5 Lessons Cell Cultured Meat Companies Can Learn From The Theranos Verdict
On Monday, after an arduous, 15-week trial, a jury found disgraced Theranos founder Elizabeth Holmes guilty of four counts of fraud against investors.
Holmes was once a darling of Silicon Valley. An alleged wunderkind, the then 19-year-old dropped out of Stanford to start Theranos, with the goal to “disrupt” conventional blood testing with new technology that could yield rapid results from a small amount of blood taken from a finger stick instead of conventional venous blood draws.
Investors bought in to the promise big time. At its height, Theranos was worth $9 billion and Holmes topped the Forbes list of the richest self-made women in 2015 and was hailed as the next Steve Jobs. (She even wore black turtlenecks like Jobs.)
Only one problem. The technology didn’t work. It never did.
This should sound familiar. In the world of cell cultured meat, we hear all time about “disrupting” the meat industry with grandiose future promises.
Yet, the promises have so far failed to yield much of anything tangible.
To the contrary, some scientists are raising serious questions about the scientific viability of cell cultured meat produced at a large enough scale to be meaningful.
The verdict finding Elizabeth Holmes guilty of defrauding investors should be a wake-up call to every start-up and investor placing a bet on cell cultured meat. You may believe in the vision, but you better be sure you have evidence to back it up.
Here are five takeaways from the trial relevant to the cell cultured meat sector.
1. You cannot endlessly rely on future hopes and dreams.

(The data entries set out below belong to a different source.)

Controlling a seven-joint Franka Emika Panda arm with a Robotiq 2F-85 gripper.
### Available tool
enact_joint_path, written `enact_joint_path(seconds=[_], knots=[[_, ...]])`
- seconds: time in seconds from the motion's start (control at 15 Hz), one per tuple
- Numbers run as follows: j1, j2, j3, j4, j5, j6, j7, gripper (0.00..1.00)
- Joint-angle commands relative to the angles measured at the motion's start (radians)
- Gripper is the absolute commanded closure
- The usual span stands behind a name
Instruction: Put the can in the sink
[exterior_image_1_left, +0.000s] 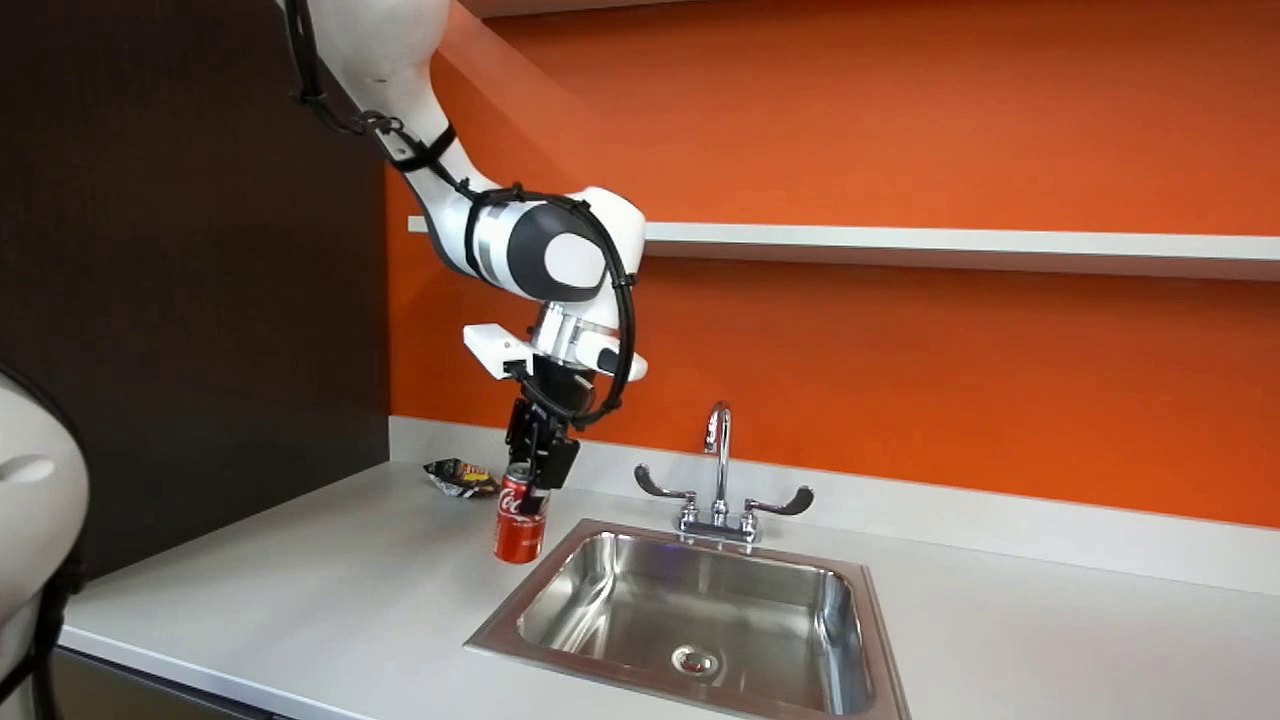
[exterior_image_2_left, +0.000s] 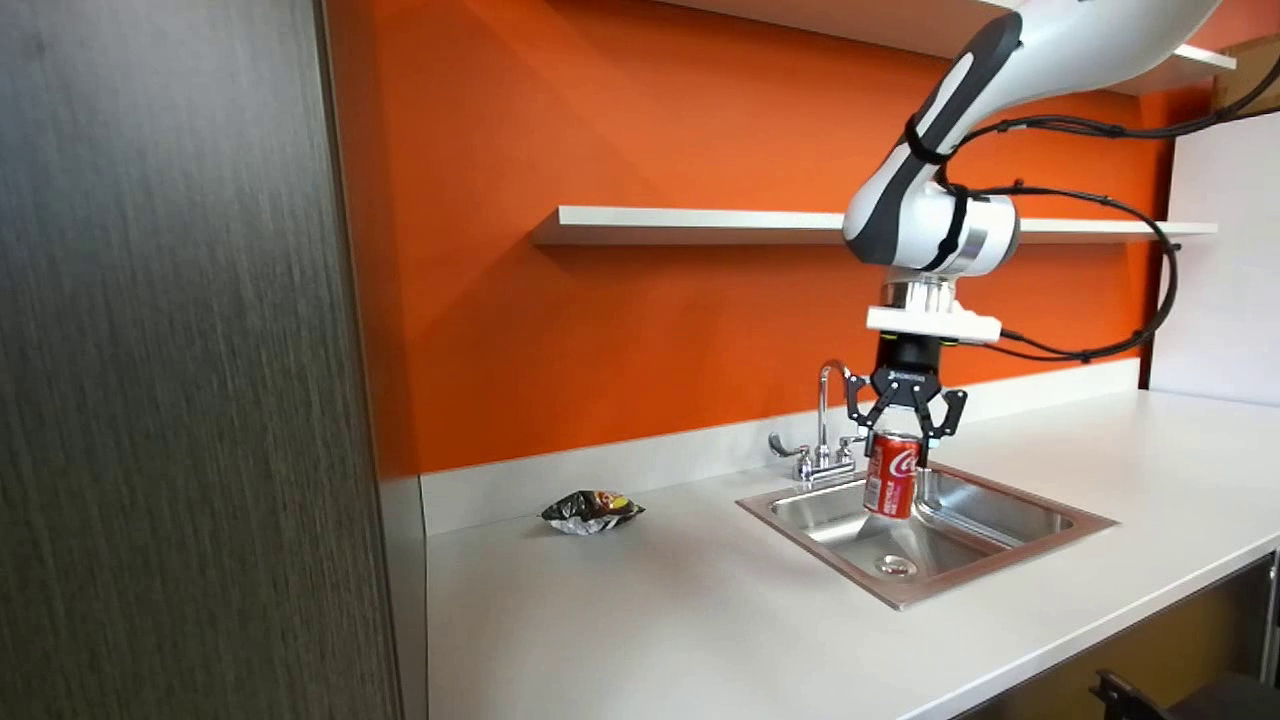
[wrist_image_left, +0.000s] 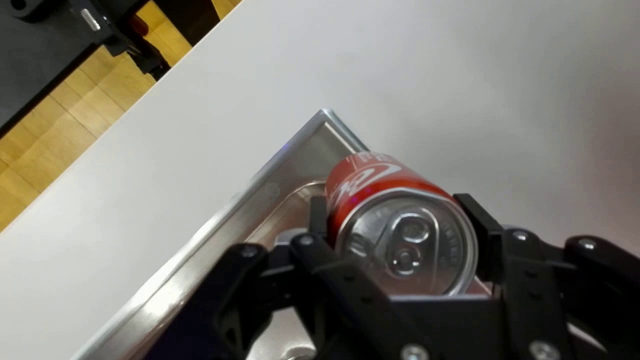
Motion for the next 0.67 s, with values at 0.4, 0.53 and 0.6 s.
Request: enact_joint_path(seconds=[0.4, 0.53, 0.6], knots=[[-0.062, 0.14, -0.042, 0.139, 0.189, 0.005, -0.035, 0.62], [-0.064, 0.187, -0.039, 0.18, 0.222, 0.009, -0.032, 0.62], [-0.065, 0.21, -0.037, 0.2, 0.233, 0.013, -0.027, 0.62]])
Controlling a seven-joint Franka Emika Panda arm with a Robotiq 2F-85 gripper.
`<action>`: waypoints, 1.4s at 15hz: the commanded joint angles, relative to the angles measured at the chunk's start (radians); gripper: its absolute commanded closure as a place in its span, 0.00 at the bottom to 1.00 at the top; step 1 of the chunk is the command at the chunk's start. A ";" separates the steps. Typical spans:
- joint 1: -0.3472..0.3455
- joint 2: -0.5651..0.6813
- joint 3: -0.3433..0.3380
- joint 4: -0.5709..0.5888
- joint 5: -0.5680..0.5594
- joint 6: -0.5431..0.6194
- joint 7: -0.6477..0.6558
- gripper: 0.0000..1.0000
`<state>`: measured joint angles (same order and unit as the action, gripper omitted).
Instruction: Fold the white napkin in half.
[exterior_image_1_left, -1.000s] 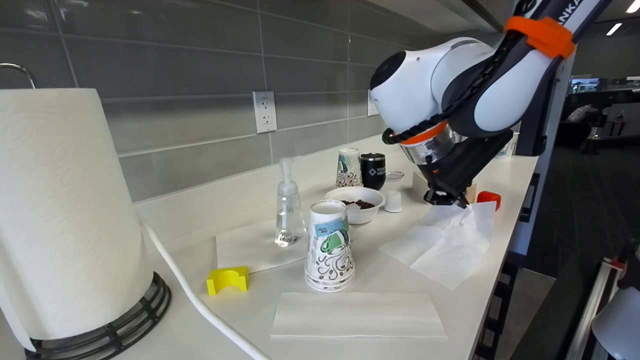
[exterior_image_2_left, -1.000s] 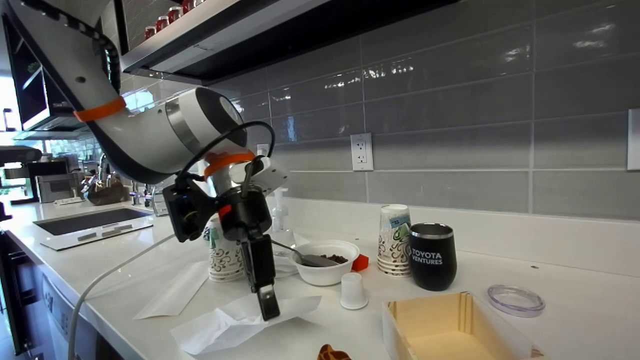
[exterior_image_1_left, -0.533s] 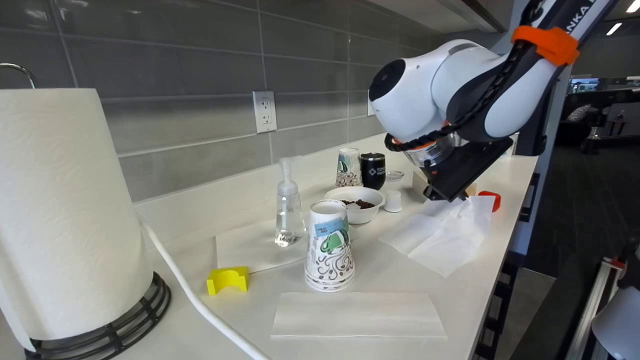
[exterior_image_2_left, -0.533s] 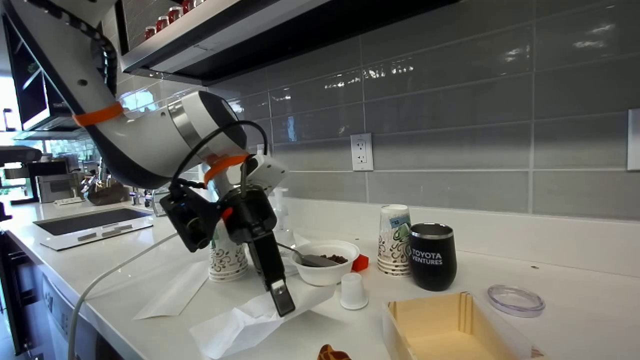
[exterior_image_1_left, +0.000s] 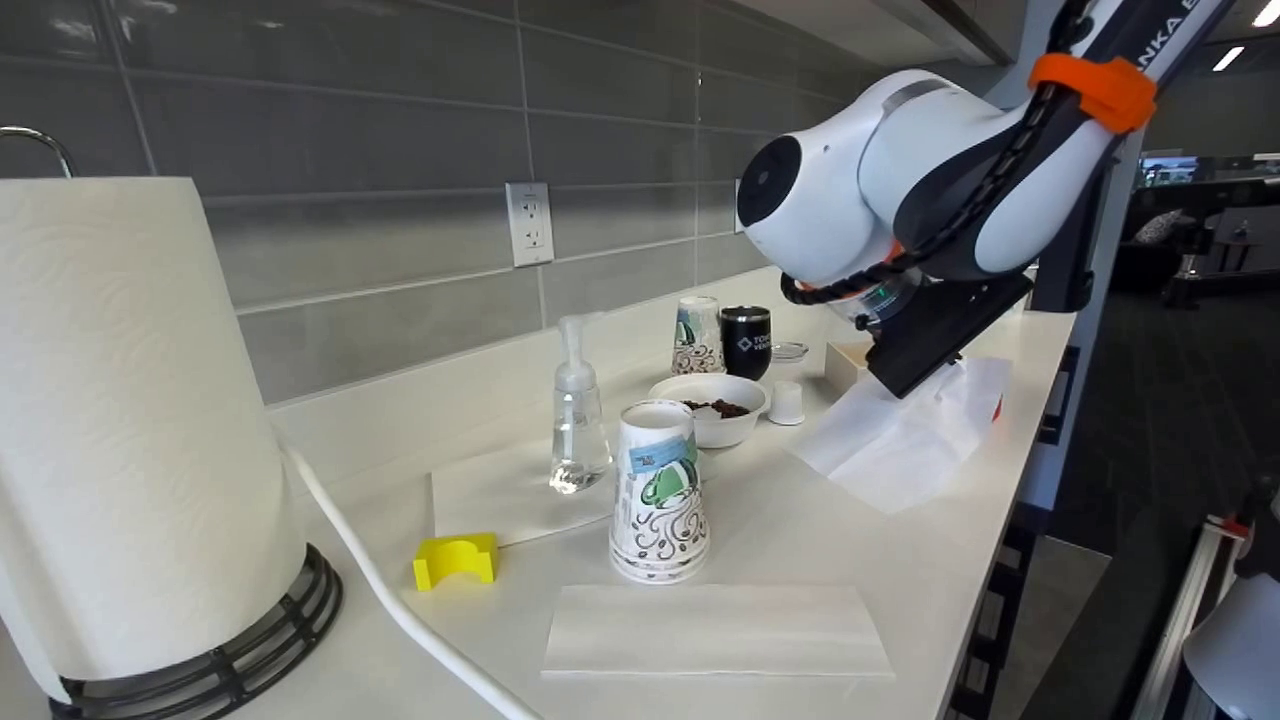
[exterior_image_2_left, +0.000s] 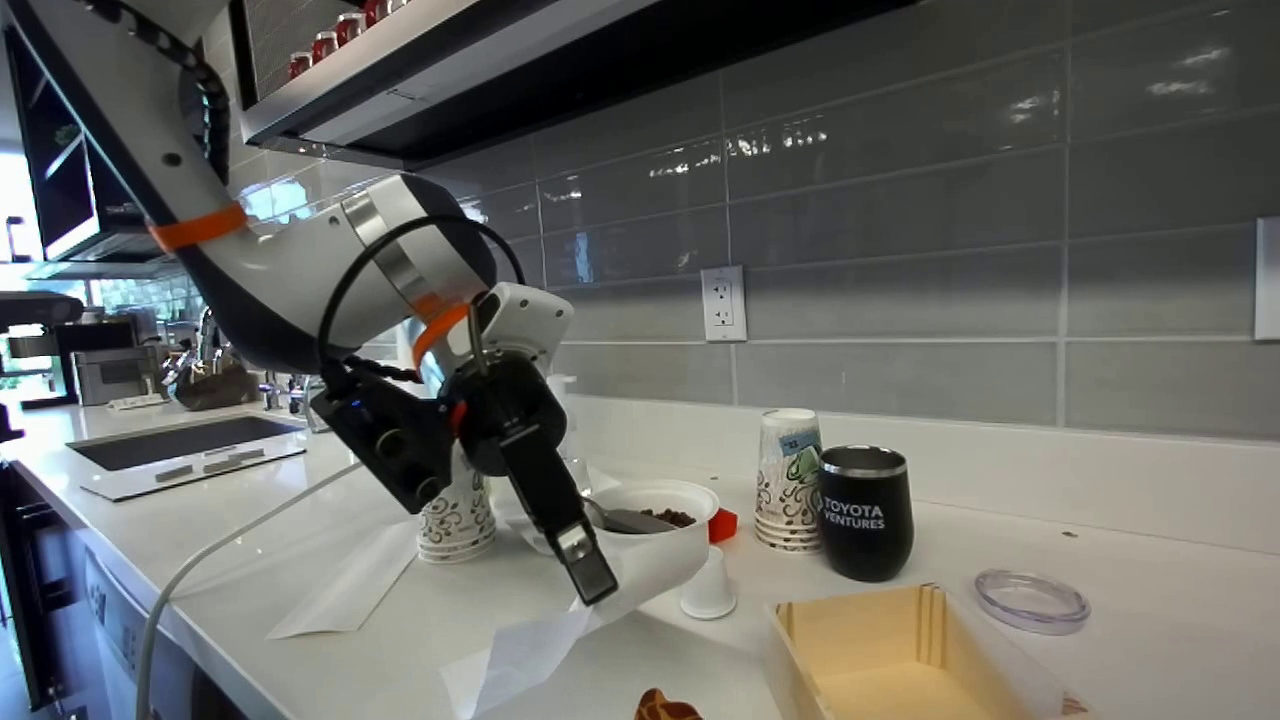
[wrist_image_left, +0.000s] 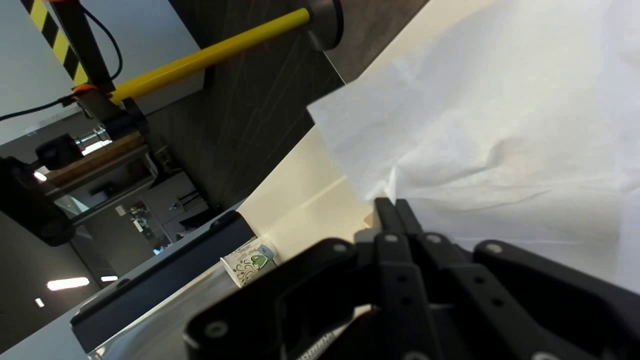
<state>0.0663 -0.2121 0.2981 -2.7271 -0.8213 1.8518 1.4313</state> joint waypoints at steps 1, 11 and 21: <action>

Holmes claimed she did not intend to defraud investors because she believed that even if the technology was not currently working, it would improve in the future. This is a familiar refrain we hear in cell cultured meat: just give it more time. Except science has limitations, and you cannot keep making promises that have no basis in reality. At some point, you have to cut your losses, and be honest about what’s possible. And obviously you cannot claim the technology works when it does not.
2. You can commit fraud even if you rely on scientists.
Another defense Holmes tried was to place the blame on her scientists and really anyone else in the company other than herself. This too was rejected because as CEO, in addition to being the one pitching to investors, she is ultimately responsible for all claims made by her own company. In cell cultured meat, we are also seeing non-scientists as CEOs who must rely on others for success. This is fine, but you need to have scientists who know what they are doing, and you have to listen to them when they warn you about problems.
3. Attracting high-profile investors and board members will not save you.
Holmes was extremely connected in certain circles. She was able to attract the likes of two former Secretaries of State (Henry Kissinger and George Shultz) as board members and media mogul Rupert Murdoch as an early investor.
Similarly, some cell cultured meat companies point to celebrities such as Leonardo DiCaprio as investors. But all that matters is, are you telling the truth and can you deliver on the promises?
4. Firing and threatening employees is never a good strategy.
One of the biggest red flags at Theranos was when the company started threatening employees who voiced concerns internally. (Two ex-employees later became key whistleblowers to expose the fraud.)
Hire good people, trust their expertise, and then treat them with respect.
5. Claiming “trade secrets” is no excuse for lack of transparency.
Often when reporters pressed Holmes for details on how exactly the technology worked, she would claim she was protecting “trade secrets.” She even made this claim in withholding key information from her board members and partners.
Similarly, when pressed on such sticky matters such as, exactly what is in the growth medium for culturing cells, we often cannot know because such information is “proprietary.” Maybe so but when it comes to food, consumers have a heightened expectation of transparency.
Finally, the biggest lesson may be that raising insane amounts of money from gullible investors does not mean you have a viable business model. Start-ups, investors, and advocacy organizations should all learn from these lessons and adjust their rhetoric and expectations accordingly.
Will one of the current cell cultured meat companies attracting hundreds of millions of dollars follow in footsteps of Theranos? Time will tell. The truth comes out eventually.